▶ Exercise goal: Give the data again exactly as written, skipping any pictures.

Records contained in a dataset
————

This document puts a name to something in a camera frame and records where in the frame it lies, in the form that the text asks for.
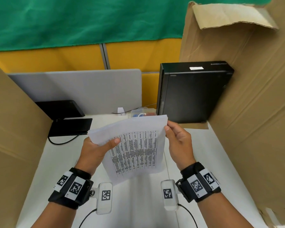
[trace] person's left hand
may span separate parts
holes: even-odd
[[[93,175],[96,168],[102,162],[104,155],[110,149],[113,149],[120,143],[119,138],[115,138],[107,142],[103,146],[99,146],[91,142],[91,139],[87,137],[84,140],[84,144],[81,149],[81,154],[75,168],[88,172]]]

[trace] hand
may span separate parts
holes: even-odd
[[[105,153],[110,149],[113,149],[120,143],[119,138],[115,138],[107,142],[103,146],[99,146],[91,142],[91,139],[87,137],[84,140],[84,144],[81,149],[81,154],[75,168],[88,172],[93,175],[96,168],[100,165]]]
[[[196,160],[193,155],[191,134],[175,122],[168,121],[165,126],[166,137],[169,139],[169,151],[171,158],[179,170],[183,170]]]

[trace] fingernail
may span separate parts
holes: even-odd
[[[115,142],[115,144],[118,144],[118,143],[120,143],[120,139],[119,138],[115,138],[114,142]]]

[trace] black cable
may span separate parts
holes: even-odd
[[[181,207],[183,207],[186,211],[188,211],[188,213],[189,213],[189,214],[191,215],[191,217],[193,218],[193,221],[194,221],[194,223],[195,223],[195,225],[196,225],[196,228],[198,228],[198,225],[196,224],[196,221],[195,221],[193,215],[190,213],[190,211],[189,211],[186,207],[184,207],[182,204],[179,204],[179,203],[178,203],[178,205],[181,206]]]
[[[131,109],[131,110],[128,110],[128,111],[125,111],[125,112],[122,112],[122,113],[111,113],[111,114],[123,114],[123,113],[130,112],[130,111],[132,111],[132,110],[135,110],[135,109]]]
[[[75,138],[77,138],[78,136],[79,136],[79,135],[77,135],[76,137],[72,138],[70,141],[67,141],[67,142],[64,142],[64,143],[54,143],[54,142],[52,142],[52,141],[49,139],[49,137],[48,137],[48,140],[49,140],[49,142],[52,143],[53,145],[64,145],[64,144],[67,144],[67,143],[73,141],[73,140],[74,140]]]
[[[82,222],[80,223],[80,226],[79,226],[78,228],[80,228],[81,225],[82,225],[82,223],[84,223],[84,220],[85,220],[91,213],[95,212],[96,210],[97,210],[97,208],[94,209],[94,210],[92,210],[90,213],[88,213],[87,216],[82,220]]]

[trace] plastic container
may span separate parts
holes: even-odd
[[[134,109],[131,111],[130,117],[144,117],[144,116],[156,116],[156,109],[154,108],[147,108],[147,107],[140,107],[138,109]]]

————

▶ Result below:
This document puts a name to something in a camera frame and records where in the frame it lies, in the form that the text asks for.
[trace] person's left hand
may span separate parts
holes: even-odd
[[[93,175],[96,168],[102,162],[104,155],[110,149],[113,149],[120,143],[119,138],[115,138],[107,142],[103,146],[99,146],[91,142],[91,139],[87,137],[84,140],[84,144],[81,149],[81,154],[75,168],[88,172]]]

[trace] hand
may span separate parts
holes: even-odd
[[[105,153],[110,149],[113,149],[120,143],[119,138],[115,138],[107,142],[103,146],[99,146],[91,142],[91,139],[87,137],[84,140],[84,144],[81,149],[81,154],[75,168],[88,172],[93,175],[96,168],[100,165]]]
[[[196,160],[193,155],[191,134],[175,122],[168,121],[165,126],[166,137],[169,139],[169,151],[171,158],[179,170],[183,170]]]

[trace] fingernail
may span separate parts
holes: even-odd
[[[115,142],[115,144],[118,144],[118,143],[120,143],[120,139],[119,138],[115,138],[114,142]]]

[trace] black cable
may span separate parts
holes: even-odd
[[[181,207],[183,207],[186,211],[188,211],[188,213],[189,213],[189,214],[191,215],[191,217],[193,218],[193,221],[194,221],[194,223],[195,223],[195,225],[196,225],[196,228],[198,228],[198,225],[196,224],[196,221],[195,221],[193,215],[190,213],[190,211],[189,211],[186,207],[184,207],[182,204],[179,204],[179,203],[178,203],[178,205],[181,206]]]
[[[131,109],[131,110],[128,110],[128,111],[125,111],[125,112],[122,112],[122,113],[111,113],[111,114],[123,114],[123,113],[130,112],[130,111],[132,111],[132,110],[135,110],[135,109]]]
[[[75,138],[77,138],[78,136],[79,136],[79,135],[77,135],[76,137],[72,138],[70,141],[67,141],[67,142],[64,142],[64,143],[54,143],[54,142],[52,142],[52,141],[49,139],[49,137],[48,137],[48,140],[49,140],[49,142],[52,143],[53,145],[64,145],[64,144],[67,144],[67,143],[73,141],[73,140],[74,140]]]
[[[82,222],[80,223],[80,226],[79,226],[78,228],[80,228],[81,225],[82,225],[82,223],[84,223],[84,220],[85,220],[91,213],[95,212],[96,210],[97,210],[97,208],[94,209],[94,210],[92,210],[90,213],[88,213],[87,216],[82,220]]]

[trace] plastic container
may span separate parts
holes: even-odd
[[[134,109],[131,111],[130,117],[144,117],[144,116],[156,116],[156,109],[154,108],[147,108],[147,107],[140,107],[138,109]]]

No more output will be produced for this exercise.